Sunday, October 24, 2021

Les Dodgers est mort

 Les Dodgers est mort

 

Let me begin by saying that, as a boy, I grew up loving the Dodgers even though I was raised in Northern California.  This was the late 1960’s and the ‘70s, and I preferred the Dodgers’ emphasis on pitching, defense, and speed over the Giants emphasis on power.  And for most of my life the Dodgers have been the more successful franchise, at least until the Giants turned their trifecta of championships in the 2010s.

But at some point, I realized that I was, as Jerry Seinfeld said, rooting for laundry.  The ideological differences between the teams eventually disappeared as players and management came and went.  Recently, I’ve come to look on the Dodgers as the West Coast Yankees, overdogs who win because they have more money and then demand to be praised because they are so smart and so determined.

My existential crisis came to a head this season as the plucky SF Giants unexpectedly took the lead in the National League West despite having a payroll seemingly 1% of the Dodgers.  Not that the Dodgers gave up; when they were in second place at the trade deadline, they simply picked up Max Scherzer and Trey Turner, a future Hall of Famer and an All-Star.  Surely that would enable them to win another division title.

But it wasn’t enough, and the 106-win Dodgers had to settle for the Wild Card behind the 107-win Giants (the over/under on Giant wins at the start of the season had been 75).  Beating the Cardinals in a one-game play-in game, the Dodgers and Giants then had their first post-season meeting ever.  On the day of the first game, 5 of the 6 people I saw on ESPN said the Dodgers would obviously win, because they had better hitting and better pitching.  Of course, if they had better hitting and pitching, then why did the Giants win the division and the season series with the Dodgers?  As Geoffrey Rush’s character said in Shakespeare In Love, “It’s a mystery.”

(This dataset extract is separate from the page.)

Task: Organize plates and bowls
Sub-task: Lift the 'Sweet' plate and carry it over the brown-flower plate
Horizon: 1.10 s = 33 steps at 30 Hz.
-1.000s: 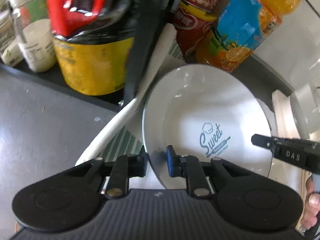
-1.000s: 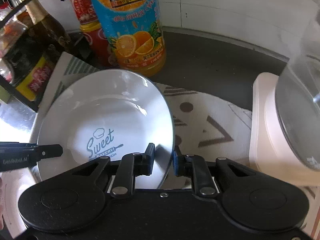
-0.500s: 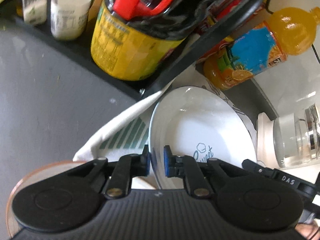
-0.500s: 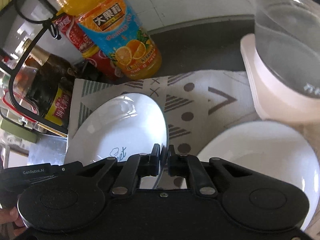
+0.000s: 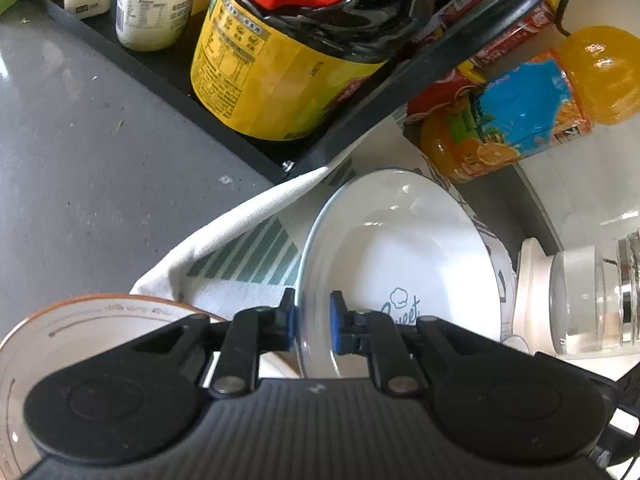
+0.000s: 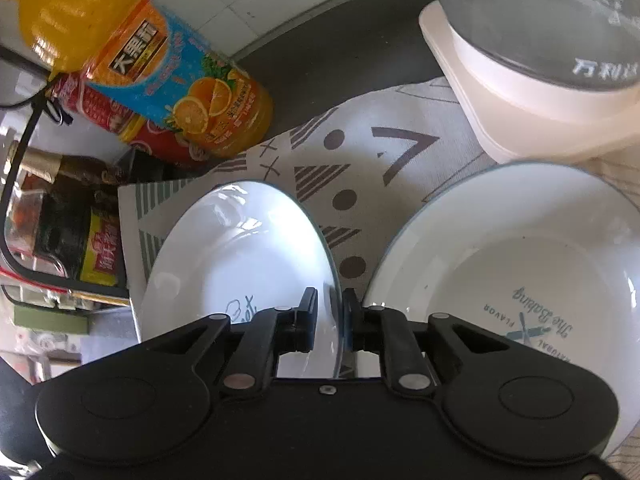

The Dodgers did win the series but had to eke out winning two elimination games, the last one by one run thanks in part to a bad third strike call. Now all the Dodgers had to do to get to the World Series was crush the Atlanta Braves, who won 18 fewer regular season games.  No problem.

Then the wheels came off.  The Dodgers had already lost Cy Young winner Trevor Bauer to the world’s longest domestic violence investigation, then they lost Cy Young winner Clayton Kershaw to injury, then in Game 6 they lost Max Scherzer to a dead arm. They had lost Max Muncy before the post-season, then lost Trey Turner and Justin Turner to injury.  The Dodgers, whose roster had been so overstocked that they had All-Stars coming off the bench most games, ran out Walker Buehler on short rest because of a depleted starting rotation and lost game 6 of the NLCS to a Braves team that won 18 fewer games in the regular season.

Were the Braves the best team in the National League?  Probably not.  Both the Giants and the Dodgers were clearly superior, but since MLB insisted on a post-season format that had the two best teams play each other in the first round the result was like the two fighting fish Blofeld owned in From Russia With Love who exhausted each other, allowing the weaker but smarter fish that stayed out of the fight to then kill the victor.  Some would argue that the Brewers were a better team and were undone by key relief pitcher and 2020 Rookie of the Year Devin Williams stupidly breaking his hand while celebrating them winning their division.

So, we have a World Series featuring a team with a racist logo and name against a team that recently won a World Series by admittedly cheating.  Not a great combo.  It’s too bad MLB just couldn’t slip to a Dodgers-Giants World Series, convention be damned.